Thursday, May 05, 2005

Revisiting Emmett Till

The FBI announced yesterday that it was planning to exhume Emmett Till's body to perform the autopsy left undone when he was murdered fifty years ago. Till was a fourteen-year-old African-American from Chicago visiting relatives in Mississippi in the summer in 1955. A few nights after he reportedly whistled at a Caucasian woman in a store, he was kidnaped, savagely beaten, and murdered. Although such occurrences weren't unheard of in the South in the 1950s, this instance was different. After Till's body was shipped back to Chicago, his mother insisted on an open-casket funeral, and the world could see what had been done to him. Two white men were put on trial in Mississippi but acquitted by an all-white jury. One of the men later confessed the murder to Look magazine, but because of double jeopardy, the law could do nothing. All this has been credited as causing a major spark in the beginnings of the Civil Rights Movement.
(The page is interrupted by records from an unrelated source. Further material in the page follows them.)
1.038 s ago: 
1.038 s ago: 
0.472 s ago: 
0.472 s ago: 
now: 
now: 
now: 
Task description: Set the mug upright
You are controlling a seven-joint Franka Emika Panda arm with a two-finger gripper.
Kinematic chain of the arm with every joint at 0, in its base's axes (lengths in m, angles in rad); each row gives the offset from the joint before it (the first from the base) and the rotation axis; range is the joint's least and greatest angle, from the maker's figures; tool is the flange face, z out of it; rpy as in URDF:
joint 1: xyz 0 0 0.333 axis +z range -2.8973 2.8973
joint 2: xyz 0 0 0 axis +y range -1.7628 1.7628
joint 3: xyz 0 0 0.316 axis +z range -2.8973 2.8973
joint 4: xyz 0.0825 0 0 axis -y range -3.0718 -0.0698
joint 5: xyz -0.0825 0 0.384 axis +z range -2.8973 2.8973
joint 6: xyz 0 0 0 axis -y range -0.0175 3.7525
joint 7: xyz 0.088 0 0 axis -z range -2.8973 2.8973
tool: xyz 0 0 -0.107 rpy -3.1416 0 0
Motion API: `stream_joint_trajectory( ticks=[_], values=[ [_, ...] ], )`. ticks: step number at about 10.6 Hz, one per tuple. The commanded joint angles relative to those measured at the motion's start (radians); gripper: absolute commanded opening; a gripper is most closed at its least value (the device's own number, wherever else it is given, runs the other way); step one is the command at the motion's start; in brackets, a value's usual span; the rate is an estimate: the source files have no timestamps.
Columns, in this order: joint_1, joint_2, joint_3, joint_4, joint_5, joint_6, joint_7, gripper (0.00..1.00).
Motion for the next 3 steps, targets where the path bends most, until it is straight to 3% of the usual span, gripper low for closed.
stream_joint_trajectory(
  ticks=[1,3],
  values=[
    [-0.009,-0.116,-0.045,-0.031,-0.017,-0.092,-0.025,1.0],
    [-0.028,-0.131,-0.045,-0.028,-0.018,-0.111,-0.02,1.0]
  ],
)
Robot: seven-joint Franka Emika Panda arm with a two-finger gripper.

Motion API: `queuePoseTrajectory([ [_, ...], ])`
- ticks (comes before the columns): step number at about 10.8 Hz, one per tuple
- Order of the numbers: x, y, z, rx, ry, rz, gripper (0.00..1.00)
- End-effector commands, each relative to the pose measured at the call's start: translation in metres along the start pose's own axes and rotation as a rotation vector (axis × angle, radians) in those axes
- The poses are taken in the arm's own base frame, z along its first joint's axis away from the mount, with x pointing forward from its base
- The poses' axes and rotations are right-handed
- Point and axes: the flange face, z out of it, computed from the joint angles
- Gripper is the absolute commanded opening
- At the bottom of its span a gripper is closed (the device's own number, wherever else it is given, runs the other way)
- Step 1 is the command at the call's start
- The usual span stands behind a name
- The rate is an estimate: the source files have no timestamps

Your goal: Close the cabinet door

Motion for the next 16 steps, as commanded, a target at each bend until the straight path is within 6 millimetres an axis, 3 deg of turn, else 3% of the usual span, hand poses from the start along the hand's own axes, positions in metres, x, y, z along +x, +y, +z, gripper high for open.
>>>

A year ago, authorities reopened the case to find some answers. There was speculation that more than just the two men tried for the crime had been involved, and those new suspects, if they were still alive, could still be tried and punished. It's not clear just what will be gained by an autopsy at this late date, and Till's family is split over the idea (registration required). One relative who does want to see the exhumation and autopsy take place, however, is Semion Wright, who was sharing a bed with Till the night he was kidnaped. In the original trial, the defense argued that the body was not that of Emmett Till, so the charges were invalid to begin with. Wright maintains that if the body can be identified as Till, the state of Mississippi would be in a position to pursue a suspect who may be able to place Carolyn Brown, the woman at the store, at the scene of the kidnaping. Brown is still alive and could still be prosecuted if a case against her can be assembled.